Trivers on Romney’s sons and Obama’s daughters

Author

Jason Collins

Published

October 19, 2012

In a National Review article a couple of months ago, Kevin Williamson questioned Obama’s status relative to Mitt Romney’s because Obama’s children were daughters, while Romney had sons.

It is a curious scientific fact (explained in evolutionary biology by the Trivers-Willard hypothesis — Willard, notice) that high-status animals tend to have more male offspring than female offspring, which holds true across many species, from red deer to mink to Homo sap. The offspring of rich families are statistically biased in favor of sons — the children of the general population are 51 percent male and 49 percent female, but the children of the Forbes billionaire list are 60 percent male. Have a gander at that Romney family picture: five sons, zero daughters. Romney has 18 grandchildren, and they exceed a 2:1 ratio of grandsons to granddaughters (13:5). When they go to church at their summer-vacation home, the Romney clan makes up a third of the congregation. He is basically a tribal chieftain.

Professor Obama? Two daughters. May as well give the guy a cardigan. And fallopian tubes.

From an evolutionary point of view, Mitt Romney should get 100 percent of the female vote. All of it.

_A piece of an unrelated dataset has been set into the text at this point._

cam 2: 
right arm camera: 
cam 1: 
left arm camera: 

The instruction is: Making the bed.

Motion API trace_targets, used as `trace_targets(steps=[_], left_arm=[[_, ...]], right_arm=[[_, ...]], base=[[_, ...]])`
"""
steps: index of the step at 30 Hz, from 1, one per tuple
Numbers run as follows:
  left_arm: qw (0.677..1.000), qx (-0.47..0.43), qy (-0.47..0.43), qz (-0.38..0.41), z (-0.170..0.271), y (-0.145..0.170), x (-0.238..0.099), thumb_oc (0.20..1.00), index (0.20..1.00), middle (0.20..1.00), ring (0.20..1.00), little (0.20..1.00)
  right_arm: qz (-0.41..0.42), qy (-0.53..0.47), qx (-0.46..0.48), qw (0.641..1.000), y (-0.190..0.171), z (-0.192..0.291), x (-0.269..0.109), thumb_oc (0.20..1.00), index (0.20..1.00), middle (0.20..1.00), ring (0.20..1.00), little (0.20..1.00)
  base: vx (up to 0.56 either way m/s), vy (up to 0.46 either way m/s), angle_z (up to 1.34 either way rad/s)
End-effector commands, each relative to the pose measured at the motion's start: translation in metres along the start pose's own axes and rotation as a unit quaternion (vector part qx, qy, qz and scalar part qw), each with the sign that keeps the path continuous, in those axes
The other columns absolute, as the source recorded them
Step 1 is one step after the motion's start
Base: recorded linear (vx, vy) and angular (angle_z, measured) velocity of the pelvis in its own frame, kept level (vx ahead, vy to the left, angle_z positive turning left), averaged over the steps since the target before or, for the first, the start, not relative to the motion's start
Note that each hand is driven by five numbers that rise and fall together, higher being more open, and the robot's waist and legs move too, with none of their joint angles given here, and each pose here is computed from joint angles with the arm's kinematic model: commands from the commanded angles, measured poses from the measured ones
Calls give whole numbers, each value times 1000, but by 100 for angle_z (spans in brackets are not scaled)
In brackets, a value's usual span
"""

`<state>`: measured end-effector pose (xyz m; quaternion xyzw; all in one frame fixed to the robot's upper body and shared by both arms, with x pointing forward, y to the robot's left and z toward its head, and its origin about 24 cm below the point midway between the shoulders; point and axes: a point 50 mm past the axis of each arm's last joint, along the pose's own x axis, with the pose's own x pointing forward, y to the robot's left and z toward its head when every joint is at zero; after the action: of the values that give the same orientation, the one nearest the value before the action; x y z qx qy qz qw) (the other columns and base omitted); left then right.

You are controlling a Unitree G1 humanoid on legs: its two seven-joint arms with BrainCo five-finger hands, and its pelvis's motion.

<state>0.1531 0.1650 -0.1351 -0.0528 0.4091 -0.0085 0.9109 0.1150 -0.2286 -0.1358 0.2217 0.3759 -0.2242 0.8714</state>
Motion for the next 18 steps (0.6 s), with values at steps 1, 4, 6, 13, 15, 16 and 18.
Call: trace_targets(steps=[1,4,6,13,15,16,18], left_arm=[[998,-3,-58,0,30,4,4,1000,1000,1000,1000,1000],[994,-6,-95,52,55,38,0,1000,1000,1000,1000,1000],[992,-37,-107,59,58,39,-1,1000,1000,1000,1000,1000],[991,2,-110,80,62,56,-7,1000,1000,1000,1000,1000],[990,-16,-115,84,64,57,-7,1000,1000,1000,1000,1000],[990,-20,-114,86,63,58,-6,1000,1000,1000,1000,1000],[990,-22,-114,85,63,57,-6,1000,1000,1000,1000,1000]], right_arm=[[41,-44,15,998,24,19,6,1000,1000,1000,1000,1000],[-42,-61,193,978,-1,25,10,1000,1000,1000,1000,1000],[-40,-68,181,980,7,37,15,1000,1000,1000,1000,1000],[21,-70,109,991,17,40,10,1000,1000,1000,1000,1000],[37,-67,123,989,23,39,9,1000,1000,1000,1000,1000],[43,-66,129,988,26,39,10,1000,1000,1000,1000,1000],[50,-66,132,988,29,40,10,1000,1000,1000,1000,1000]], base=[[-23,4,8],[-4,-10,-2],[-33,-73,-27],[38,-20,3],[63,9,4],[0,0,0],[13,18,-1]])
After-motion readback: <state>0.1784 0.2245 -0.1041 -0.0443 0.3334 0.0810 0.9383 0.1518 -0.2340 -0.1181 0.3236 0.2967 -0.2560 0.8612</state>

In response, Steve Mirsky called Robert Trivers to ask whether Williamson’s use of the Trivers-Willard hypothesis was correct. Trivers notes a couple of problems with the analysis. First, voting is not the relevant decision:

“Maybe the guy should be saying that all women should try to f— [Romney]. Look, the f—er’s rich. Can you f— him and get some of the money? Or are you just voting for him? They’re two different decisions.” …

“They [women] should all want a man with money. That’s so obvious we don’t need to talk about the sex ratio of the progeny.

Of course, if you want to measure their evolutionary success, raw numbers are also a better measure:

“There’s no way of looking at the sex ratios of progeny of these two couples and predicting anything about their relative superiority over time. It would be better put as an evolutionist arguing about the five-versus-two ratio [of the total number of children born to each candidate].

A five to two gap would be hard to make up, regardless of the advantages sons may accrue from their high status.